§ Directions:
Starting with the line that contains "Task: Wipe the" and stopping after the line that contains "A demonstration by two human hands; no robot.", copy the entries below exactly. Include nothing else.

§ Data to examine:
━━━

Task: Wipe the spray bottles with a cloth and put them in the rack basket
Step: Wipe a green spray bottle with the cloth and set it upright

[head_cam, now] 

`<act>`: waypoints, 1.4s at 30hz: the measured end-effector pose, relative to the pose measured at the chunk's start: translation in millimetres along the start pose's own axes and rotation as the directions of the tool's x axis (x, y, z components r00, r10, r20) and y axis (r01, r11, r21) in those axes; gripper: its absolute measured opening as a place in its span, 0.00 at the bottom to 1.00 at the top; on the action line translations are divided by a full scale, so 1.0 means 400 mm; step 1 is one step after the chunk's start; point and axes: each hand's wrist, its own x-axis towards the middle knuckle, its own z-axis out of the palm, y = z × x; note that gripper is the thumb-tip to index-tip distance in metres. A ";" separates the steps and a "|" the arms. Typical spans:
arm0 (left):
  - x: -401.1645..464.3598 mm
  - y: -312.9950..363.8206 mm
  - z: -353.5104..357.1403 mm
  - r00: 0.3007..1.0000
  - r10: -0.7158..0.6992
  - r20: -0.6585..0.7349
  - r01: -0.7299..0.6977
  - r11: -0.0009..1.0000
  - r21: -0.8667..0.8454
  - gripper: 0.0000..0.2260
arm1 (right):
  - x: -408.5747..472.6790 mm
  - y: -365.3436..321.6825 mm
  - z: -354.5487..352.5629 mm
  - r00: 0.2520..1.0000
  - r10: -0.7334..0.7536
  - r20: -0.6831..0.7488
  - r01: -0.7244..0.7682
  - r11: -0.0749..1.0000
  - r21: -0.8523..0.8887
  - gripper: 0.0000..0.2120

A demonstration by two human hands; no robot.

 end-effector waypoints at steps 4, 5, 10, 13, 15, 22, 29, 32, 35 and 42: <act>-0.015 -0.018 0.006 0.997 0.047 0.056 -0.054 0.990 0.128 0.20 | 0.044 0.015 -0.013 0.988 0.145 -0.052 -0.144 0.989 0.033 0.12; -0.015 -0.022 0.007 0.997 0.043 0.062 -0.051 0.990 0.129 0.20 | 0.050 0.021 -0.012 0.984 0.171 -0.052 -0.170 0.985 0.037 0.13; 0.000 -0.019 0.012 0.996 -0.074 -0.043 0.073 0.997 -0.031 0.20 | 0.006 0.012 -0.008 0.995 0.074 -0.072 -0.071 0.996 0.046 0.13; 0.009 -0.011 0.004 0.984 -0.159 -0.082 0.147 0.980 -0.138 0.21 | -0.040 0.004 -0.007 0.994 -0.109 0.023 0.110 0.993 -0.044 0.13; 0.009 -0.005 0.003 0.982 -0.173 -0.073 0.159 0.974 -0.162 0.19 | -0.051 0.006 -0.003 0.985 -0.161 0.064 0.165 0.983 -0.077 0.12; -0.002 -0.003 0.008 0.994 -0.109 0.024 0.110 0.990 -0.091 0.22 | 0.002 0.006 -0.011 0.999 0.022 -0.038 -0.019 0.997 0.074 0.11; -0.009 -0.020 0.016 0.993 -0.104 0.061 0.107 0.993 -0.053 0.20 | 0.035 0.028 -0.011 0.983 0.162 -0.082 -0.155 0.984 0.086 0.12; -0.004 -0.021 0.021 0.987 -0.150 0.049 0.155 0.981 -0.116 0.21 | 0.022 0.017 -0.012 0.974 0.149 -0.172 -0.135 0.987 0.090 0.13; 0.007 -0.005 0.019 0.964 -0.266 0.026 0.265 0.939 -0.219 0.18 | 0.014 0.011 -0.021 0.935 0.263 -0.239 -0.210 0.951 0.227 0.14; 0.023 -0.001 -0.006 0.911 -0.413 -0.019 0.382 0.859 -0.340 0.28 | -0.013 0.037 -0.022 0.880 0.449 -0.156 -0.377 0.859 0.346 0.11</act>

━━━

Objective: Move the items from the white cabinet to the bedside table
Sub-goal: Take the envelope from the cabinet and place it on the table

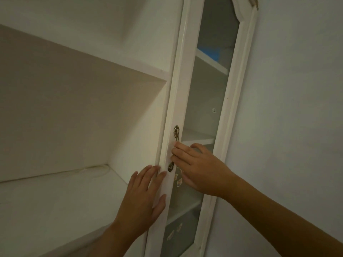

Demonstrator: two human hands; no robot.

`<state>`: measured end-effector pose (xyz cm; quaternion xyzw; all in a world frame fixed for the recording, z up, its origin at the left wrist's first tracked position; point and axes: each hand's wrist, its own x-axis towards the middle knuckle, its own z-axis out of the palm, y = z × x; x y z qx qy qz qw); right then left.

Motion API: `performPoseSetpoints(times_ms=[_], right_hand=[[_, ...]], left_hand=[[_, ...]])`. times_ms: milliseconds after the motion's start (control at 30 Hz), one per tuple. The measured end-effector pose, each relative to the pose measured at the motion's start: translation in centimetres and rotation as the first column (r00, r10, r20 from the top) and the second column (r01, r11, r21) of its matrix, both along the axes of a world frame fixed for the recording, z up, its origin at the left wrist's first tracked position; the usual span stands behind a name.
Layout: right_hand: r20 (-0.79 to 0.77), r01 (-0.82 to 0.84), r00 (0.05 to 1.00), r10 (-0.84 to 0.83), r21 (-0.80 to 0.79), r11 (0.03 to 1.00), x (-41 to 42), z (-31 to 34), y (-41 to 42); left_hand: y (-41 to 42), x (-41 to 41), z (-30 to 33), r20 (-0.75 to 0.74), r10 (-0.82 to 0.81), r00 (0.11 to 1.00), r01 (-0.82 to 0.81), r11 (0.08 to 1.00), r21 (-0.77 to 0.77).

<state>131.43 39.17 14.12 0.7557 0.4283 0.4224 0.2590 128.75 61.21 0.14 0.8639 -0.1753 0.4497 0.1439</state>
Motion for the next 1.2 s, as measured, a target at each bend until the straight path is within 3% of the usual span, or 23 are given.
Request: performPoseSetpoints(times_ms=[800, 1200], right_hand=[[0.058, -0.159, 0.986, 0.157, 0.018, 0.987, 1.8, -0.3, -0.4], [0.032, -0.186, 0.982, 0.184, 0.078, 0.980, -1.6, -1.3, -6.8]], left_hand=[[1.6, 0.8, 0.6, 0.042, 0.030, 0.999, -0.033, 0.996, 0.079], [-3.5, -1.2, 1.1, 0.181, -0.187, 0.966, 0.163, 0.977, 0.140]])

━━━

§ Your response:
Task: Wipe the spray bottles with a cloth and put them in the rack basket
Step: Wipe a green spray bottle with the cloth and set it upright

[head_cam, now] 

`<act>`: waypoints, 1.4s at 30hz: the measured end-effector pose, relative to the pose measured at the chunk's start: translation in millimetres along the start pose's own axes and rotation as the directions of the tool's x axis (x, y, z components r00, r10, r20) and y axis (r01, r11, r21) in those axes; gripper: its absolute measured opening as a place in its span, 0.00 at the bottom to 1.00 at the top; on the action line translations are divided by a full scale, so 1.0 means 400 mm; step 1 is one step after the chunk's start; point and axes: each hand's wrist, its own x-axis towards the middle knuckle, its own z-axis out of the palm, y = z × x; note that gripper is the thumb-tip to index-tip distance in metres. A ";" separates the steps and a "|" the arms. Typical spans:
arm0 (left):
  - x: -401.1645..464.3598 mm
  - y: -312.9950..363.8206 mm
  - z: -353.5104..357.1403 mm
  - r00: 0.3007..1.0000
  - r10: -0.7158..0.6992
  - r20: -0.6585..0.7349
  - r01: -0.7299..0.6977
  - r11: -0.0009..1.0000
  - r21: -0.8667..0.8454
  - gripper: 0.0000..0.2260
arm1 (right):
  - x: -408.5747..472.6790 mm
  - y: -365.3436..321.6825 mm
  - z: -354.5487..352.5629 mm
  - r00: 0.2520..1.0000
  - r10: -0.7334..0.7536
  - r20: -0.6831..0.7488
  - r01: -0.7244..0.7682
  - r11: -0.0749..1.0000
  - r21: -0.8523..0.8887
  - gripper: 0.0000..0.2120

A demonstration by two human hands; no robot.

What was asked now has a complete answer.